**Brief:** For this exercise, reproduce the records exactly as they stand and do not carry any images over.

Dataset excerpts
○ ○ ○ ○ ○

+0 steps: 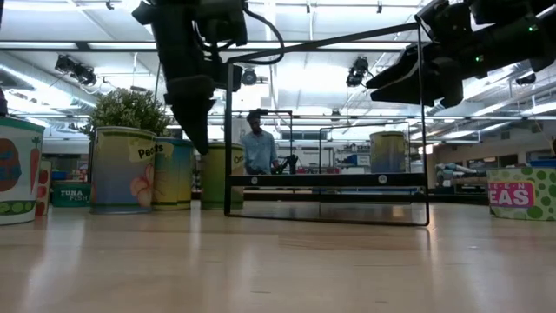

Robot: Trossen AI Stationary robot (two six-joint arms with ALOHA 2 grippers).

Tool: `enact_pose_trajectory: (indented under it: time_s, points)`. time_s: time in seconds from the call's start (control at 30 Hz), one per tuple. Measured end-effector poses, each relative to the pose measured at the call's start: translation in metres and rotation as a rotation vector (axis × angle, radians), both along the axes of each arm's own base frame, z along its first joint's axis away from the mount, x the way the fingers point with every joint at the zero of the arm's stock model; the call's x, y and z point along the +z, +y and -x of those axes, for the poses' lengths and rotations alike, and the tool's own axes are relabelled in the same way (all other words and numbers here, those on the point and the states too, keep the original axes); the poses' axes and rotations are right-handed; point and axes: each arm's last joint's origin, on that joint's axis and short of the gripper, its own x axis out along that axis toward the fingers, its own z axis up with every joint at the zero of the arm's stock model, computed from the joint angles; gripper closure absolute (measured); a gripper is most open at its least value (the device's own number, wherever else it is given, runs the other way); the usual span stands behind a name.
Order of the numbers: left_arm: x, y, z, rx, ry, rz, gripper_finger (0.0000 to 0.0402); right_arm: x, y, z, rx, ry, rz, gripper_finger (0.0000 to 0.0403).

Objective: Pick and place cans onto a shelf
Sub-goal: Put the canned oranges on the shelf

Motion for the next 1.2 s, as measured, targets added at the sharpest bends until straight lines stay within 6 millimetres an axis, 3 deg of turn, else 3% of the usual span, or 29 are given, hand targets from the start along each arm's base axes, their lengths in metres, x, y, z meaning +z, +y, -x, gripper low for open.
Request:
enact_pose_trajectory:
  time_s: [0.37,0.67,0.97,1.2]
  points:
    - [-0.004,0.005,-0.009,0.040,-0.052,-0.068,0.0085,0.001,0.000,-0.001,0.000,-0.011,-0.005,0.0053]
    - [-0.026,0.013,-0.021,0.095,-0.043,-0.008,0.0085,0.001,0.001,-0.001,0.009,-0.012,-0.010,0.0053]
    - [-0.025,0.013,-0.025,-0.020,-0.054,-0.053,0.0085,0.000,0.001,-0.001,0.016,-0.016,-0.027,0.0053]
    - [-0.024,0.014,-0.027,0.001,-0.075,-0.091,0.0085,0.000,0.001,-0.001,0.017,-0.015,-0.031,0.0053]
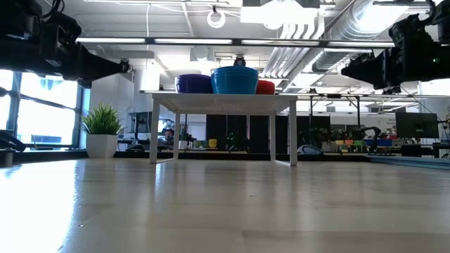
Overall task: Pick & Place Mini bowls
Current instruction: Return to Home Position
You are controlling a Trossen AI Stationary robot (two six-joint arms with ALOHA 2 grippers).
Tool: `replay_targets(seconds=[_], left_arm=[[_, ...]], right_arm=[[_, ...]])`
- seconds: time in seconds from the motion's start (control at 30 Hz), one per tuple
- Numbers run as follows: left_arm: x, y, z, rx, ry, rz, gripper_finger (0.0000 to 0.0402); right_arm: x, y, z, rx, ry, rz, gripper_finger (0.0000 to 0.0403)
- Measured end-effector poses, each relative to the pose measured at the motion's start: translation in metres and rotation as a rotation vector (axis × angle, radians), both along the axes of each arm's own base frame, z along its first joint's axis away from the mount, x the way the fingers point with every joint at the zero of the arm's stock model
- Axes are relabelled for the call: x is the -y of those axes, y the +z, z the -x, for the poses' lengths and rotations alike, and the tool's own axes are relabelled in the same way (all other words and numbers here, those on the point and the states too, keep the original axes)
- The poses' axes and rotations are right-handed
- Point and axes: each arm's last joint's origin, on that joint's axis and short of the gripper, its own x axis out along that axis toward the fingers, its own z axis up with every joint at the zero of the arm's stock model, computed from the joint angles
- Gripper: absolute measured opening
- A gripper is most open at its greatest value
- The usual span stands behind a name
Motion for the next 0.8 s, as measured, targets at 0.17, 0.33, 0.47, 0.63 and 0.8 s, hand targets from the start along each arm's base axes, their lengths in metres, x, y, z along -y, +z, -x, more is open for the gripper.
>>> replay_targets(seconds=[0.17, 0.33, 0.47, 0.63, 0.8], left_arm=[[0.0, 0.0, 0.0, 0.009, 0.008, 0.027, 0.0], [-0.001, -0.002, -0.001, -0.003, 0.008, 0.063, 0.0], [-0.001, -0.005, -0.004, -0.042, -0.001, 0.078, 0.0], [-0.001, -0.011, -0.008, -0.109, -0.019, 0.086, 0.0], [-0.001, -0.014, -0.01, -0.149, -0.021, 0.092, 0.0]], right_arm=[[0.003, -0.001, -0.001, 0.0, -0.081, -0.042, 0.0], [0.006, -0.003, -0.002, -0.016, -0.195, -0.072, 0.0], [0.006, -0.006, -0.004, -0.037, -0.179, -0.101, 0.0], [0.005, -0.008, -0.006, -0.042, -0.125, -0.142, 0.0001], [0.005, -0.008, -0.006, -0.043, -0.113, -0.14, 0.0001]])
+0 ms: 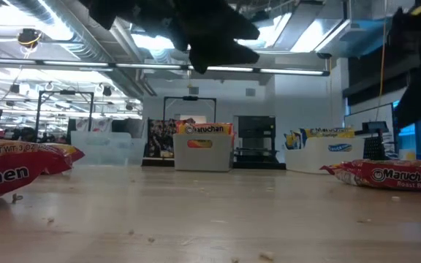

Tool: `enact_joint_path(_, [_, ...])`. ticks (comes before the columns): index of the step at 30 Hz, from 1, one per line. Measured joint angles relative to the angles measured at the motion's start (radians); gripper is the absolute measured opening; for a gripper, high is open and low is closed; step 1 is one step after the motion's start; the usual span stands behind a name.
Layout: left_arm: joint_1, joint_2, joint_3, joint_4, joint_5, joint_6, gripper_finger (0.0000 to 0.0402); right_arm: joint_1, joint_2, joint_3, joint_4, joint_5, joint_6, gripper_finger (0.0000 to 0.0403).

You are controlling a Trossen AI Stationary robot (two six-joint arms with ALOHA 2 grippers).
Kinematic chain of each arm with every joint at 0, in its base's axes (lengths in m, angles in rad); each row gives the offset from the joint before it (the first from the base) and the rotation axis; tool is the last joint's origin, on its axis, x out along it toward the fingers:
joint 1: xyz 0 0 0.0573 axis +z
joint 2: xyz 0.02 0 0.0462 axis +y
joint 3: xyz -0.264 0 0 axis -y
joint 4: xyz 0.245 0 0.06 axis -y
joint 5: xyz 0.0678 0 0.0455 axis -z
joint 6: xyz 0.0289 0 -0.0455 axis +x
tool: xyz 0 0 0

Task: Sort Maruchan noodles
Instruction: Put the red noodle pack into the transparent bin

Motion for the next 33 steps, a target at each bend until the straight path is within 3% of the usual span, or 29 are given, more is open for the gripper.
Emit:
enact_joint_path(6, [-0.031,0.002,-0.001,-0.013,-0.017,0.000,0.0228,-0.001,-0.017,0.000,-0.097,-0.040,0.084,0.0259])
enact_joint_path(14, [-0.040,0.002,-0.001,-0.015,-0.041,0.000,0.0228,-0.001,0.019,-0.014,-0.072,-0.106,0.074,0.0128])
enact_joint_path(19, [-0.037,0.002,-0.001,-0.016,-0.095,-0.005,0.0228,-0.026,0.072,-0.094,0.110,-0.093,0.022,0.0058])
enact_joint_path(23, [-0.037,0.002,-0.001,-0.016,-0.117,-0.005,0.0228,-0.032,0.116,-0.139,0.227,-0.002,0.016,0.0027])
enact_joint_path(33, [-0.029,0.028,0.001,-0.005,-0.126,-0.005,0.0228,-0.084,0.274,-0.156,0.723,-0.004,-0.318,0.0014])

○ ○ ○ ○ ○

**Solution to this task:**
+0 steps: 

Robot: Trossen AI Stationary robot (two six-joint arms with ALOHA 2 grippers).

Tool: `enact_pose_trajectory: (indented under it: time_s, points)`. time_s: time in seconds from the call's start (control at 30 Hz), one per tuple. Measured end-effector poses, each relative to the pose measured at the call's start: translation in metres and rotation as a rotation vector (axis × angle, radians), both along the axes of each arm's own base frame, z along its first joint's axis away from the mount, x the way the fingers point with every joint at the zero of the arm's stock model; the call's x, y and z point along the +z, +y and -x of those axes, for the poses' lengths and rotations alike, and the tool's own axes are relabelled in the same way (all other words and numbers here, those on the point and the states too, keep the original axes); the poses' axes and rotations are right-handed; point and axes: each arm's last joint's origin, on that joint's axis and short of the gripper, its own x axis out along that axis toward the fingers, its own z axis up with every joint at the zero of the arm's stock model, computed from the joint angles; gripper closure absolute (measured); a gripper is most open at its least value (the device's own number, wherever else it is given, runs the other way); the usual span stands behind a name.
Order of the numbers: left_arm: x, y, z, rx, ry, rz, gripper_finger (0.0000 to 0.0402); right_arm: x, y, z, rx, ry, rz, gripper_finger (0.0000 to 0.0403).

Objective: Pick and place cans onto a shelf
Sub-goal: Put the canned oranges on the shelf

Motion for the next 1.2 s, as measured, targets added at the sharpest bends until straight lines stay within 6 millimetres an axis, 3 deg of turn, else 3% of the usual span, or 29 are given, hand targets from the start along each arm's base axes, their lengths in metres, x, y, z meaning +z, +y, -x, gripper low for open.
Request:
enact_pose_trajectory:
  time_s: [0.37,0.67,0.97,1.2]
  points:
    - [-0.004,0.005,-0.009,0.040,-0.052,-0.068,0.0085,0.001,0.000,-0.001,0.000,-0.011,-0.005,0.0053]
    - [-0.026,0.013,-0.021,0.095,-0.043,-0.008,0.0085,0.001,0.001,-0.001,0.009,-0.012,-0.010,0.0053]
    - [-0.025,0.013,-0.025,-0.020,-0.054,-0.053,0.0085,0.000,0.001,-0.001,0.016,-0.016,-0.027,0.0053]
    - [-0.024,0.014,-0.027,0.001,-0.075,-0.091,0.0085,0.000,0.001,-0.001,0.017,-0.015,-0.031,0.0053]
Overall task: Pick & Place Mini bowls
Current instruction: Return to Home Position
You are controlling a Trossen AI Stationary robot (two six-joint arms with ALOHA 2 grippers).
Tool: `replay_targets(seconds=[_], left_arm=[[_, ...]], right_arm=[[_, ...]])`
- seconds: time in seconds from the motion's start (control at 30 Hz), one per tuple
- Numbers run as follows: left_arm: x, y, z, rx, ry, rz, gripper_finger (0.0000 to 0.0402); right_arm: x, y, z, rx, ry, rz, gripper_finger (0.0000 to 0.0403)
- Measured end-effector poses, each relative to the pose measured at the motion's start: translation in metres and rotation as a rotation vector (axis × angle, radians), both along the axes of each arm's own base frame, z along its first joint's axis away from the mount, x the way the fingers point with every joint at the zero of the arm's stock model
- Axes are relabelled for the call: x is the -y of those axes, y the +z, z the -x, for the poses' lengths and rotations alike, and the tool's own axes are relabelled in the same way (all other words and numbers here, those on the point and the states too, keep the original axes)
- The poses' axes and rotations are right-handed
- Point and axes: each arm's last joint's origin, on that joint's axis and short of the gripper, its own x axis out along that axis toward the fingers, its own z axis up with every joint at the zero of the arm's stock model, computed from the joint angles
- Gripper: absolute measured opening
- A gripper is most open at its greatest value
- The usual span stands behind a name
Motion for the next 0.8 s, as measured, targets at 0.17, 0.33, 0.47, 0.63 and 0.8 s, hand targets from the start along each arm's base axes, their lengths in metres, x, y, z along -y, +z, -x, more is open for the gripper.
>>> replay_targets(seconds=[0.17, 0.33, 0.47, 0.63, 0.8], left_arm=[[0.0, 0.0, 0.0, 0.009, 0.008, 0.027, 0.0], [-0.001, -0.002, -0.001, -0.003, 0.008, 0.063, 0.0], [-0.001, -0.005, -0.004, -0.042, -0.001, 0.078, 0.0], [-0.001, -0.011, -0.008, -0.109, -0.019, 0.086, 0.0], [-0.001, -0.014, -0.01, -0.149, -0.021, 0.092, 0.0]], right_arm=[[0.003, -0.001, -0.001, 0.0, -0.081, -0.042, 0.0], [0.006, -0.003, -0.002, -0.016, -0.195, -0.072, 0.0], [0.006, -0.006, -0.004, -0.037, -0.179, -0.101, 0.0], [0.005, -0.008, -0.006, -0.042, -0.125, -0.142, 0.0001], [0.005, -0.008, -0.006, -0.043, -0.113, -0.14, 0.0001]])
+0 ms: 

Tool: `enact_joint_path(_, [_, ...])`. ticks (comes before the columns): index of the step at 30 Hz, from 1, one per line. Measured joint angles relative to the angles measured at the motion's start (radians); gripper is the absolute measured opening; for a gripper, high is open and low is closed; step 1 is one step after the motion's start; the usual span stands behind a name.
Layout: left_arm: joint_1, joint_2, joint_3, joint_4, joint_5, joint_6, gripper_finger (0.0000 to 0.0402); right_arm: joint_1, joint_2, joint_3, joint_4, joint_5, joint_6, gripper_finger (0.0000 to 0.0403).

You are controlling a Trossen AI Stationary robot (two six-joint arms with ALOHA 2 grippers).
Kinematic chain of each arm with every joint at 0, in its base's axes (lengths in m, angles in rad); each row gives the offset from the joint before it (the first from the base) and the rotation axis; tool is the last joint's origin, on its axis, x out along it toward the fingers:
joint 1: xyz 0 0 0.0573 axis +z
joint 2: xyz 0.02 0 0.0462 axis +y
joint 3: xyz -0.264 0 0 axis -y
joint 4: xyz 0.245 0 0.06 axis -y
joint 5: xyz 0.0678 0 0.0455 axis -z
joint 6: xyz 0.0289 0 -0.0455 axis +x
tool: xyz 0 0 0

Task: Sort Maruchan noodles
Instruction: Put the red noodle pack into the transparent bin

Motion for the next 33 steps, a target at each bend until the straight path is within 3% of the usual span, or 29 are given, more is open for the gripper.
Emit:
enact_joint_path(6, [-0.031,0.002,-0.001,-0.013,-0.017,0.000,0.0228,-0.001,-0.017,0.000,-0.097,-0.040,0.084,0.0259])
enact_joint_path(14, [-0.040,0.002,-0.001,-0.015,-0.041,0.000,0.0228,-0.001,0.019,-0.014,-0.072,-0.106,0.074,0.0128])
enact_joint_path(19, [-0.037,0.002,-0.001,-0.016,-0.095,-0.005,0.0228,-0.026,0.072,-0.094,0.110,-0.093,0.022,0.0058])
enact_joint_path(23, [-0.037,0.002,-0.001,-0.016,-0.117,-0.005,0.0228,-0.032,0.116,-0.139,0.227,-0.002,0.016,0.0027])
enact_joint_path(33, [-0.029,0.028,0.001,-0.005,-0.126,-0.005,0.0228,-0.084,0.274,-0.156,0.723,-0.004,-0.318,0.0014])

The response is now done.